== Dataset records

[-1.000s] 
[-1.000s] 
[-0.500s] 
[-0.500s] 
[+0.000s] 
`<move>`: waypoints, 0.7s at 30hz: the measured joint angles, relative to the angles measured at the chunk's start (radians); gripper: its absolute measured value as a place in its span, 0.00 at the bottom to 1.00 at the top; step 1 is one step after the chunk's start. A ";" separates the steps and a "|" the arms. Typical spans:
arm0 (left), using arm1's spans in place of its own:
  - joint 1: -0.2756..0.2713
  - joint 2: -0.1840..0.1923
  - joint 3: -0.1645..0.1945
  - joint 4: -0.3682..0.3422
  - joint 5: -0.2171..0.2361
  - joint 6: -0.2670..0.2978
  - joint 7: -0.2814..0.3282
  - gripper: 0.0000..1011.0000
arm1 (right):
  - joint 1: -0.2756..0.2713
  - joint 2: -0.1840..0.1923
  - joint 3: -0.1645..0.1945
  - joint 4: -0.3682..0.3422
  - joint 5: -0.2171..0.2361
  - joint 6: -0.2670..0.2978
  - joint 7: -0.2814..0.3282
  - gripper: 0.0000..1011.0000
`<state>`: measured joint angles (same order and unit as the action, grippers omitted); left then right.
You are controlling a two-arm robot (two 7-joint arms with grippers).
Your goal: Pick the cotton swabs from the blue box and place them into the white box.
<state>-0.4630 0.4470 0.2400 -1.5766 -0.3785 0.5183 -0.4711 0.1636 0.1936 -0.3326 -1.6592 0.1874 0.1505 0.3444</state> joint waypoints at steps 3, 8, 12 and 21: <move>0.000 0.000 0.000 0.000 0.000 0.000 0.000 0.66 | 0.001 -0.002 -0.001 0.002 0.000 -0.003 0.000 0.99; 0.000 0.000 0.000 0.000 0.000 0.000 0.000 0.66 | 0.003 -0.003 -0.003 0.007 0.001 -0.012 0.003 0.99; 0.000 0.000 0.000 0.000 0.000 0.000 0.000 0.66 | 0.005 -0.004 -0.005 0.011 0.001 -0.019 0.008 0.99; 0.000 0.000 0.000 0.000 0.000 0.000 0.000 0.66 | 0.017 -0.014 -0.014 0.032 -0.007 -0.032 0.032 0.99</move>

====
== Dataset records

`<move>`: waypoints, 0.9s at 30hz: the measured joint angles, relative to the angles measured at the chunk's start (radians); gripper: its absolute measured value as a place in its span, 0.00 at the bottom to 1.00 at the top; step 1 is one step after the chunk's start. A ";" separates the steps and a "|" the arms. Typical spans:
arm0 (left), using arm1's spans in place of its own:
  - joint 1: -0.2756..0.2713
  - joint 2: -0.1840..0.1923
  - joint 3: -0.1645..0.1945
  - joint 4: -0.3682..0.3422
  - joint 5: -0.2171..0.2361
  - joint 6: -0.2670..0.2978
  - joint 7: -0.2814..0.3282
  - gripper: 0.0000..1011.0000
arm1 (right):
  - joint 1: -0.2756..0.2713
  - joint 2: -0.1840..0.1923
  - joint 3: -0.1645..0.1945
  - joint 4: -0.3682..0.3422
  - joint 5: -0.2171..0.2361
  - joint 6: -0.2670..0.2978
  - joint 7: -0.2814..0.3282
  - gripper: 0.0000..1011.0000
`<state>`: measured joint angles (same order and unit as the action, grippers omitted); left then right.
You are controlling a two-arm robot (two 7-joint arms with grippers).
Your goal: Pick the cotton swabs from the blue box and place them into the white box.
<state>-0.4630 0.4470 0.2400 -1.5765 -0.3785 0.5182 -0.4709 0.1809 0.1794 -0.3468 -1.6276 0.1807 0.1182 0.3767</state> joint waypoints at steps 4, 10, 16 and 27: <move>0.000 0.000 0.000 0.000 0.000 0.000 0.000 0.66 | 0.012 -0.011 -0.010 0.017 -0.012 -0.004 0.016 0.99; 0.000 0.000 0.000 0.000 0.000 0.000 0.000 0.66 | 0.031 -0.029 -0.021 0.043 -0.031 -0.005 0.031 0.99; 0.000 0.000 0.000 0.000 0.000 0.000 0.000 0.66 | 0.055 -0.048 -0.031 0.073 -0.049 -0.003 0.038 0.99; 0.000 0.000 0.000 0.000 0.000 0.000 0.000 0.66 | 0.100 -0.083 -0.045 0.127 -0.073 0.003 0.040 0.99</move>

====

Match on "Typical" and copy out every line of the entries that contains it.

Result of the task:
`<move>`: waypoints, 0.7s at 30hz: the measured joint angles, relative to the angles measured at the chunk's start (radians); gripper: its absolute measured value as a place in its span, 0.00 at the bottom to 1.00 at the top; step 1 is one step after the chunk's start. A ";" separates the steps and a "|" the arms. Typical spans:
`<move>`: waypoints, 0.9s at 30hz: the measured joint angles, relative to the angles measured at the chunk's start (radians); gripper: its absolute measured value as a place in its span, 0.00 at the bottom to 1.00 at the top; step 1 is one step after the chunk's start. A ";" separates the steps and a "|" the arms. Typical spans:

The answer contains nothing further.